Segment Open
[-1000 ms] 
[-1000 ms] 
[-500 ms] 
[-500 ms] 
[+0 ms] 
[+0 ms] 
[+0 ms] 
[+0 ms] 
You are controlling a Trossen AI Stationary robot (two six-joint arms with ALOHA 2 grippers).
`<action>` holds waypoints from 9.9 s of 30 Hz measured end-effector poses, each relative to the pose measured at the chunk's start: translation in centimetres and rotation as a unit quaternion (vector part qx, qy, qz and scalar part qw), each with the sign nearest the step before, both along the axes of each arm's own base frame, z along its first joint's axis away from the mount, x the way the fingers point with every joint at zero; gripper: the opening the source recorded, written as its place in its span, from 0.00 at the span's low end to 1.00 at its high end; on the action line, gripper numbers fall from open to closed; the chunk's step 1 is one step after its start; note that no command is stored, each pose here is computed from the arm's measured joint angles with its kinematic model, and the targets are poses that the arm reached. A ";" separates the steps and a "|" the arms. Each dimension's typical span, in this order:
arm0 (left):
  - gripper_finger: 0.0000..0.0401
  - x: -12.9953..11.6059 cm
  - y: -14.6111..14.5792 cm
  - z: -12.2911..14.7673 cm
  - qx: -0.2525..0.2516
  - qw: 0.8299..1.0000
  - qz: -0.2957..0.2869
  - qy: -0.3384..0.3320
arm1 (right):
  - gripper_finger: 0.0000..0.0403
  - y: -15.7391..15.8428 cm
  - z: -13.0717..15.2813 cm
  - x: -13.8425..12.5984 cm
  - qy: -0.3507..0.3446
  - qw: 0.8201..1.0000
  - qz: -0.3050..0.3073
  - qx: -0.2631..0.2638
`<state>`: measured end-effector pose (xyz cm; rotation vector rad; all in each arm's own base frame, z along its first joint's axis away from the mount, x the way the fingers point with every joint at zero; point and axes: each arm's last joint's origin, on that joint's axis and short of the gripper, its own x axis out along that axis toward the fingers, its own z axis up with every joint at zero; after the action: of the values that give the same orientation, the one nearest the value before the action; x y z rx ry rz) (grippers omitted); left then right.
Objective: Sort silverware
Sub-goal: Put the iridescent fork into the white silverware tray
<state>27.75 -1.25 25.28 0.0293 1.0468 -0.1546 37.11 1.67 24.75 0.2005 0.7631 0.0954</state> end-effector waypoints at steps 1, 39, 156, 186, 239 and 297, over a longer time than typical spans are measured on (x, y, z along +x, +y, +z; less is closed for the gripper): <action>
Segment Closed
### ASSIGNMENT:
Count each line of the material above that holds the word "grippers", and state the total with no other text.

### TASK RESPONSE:
2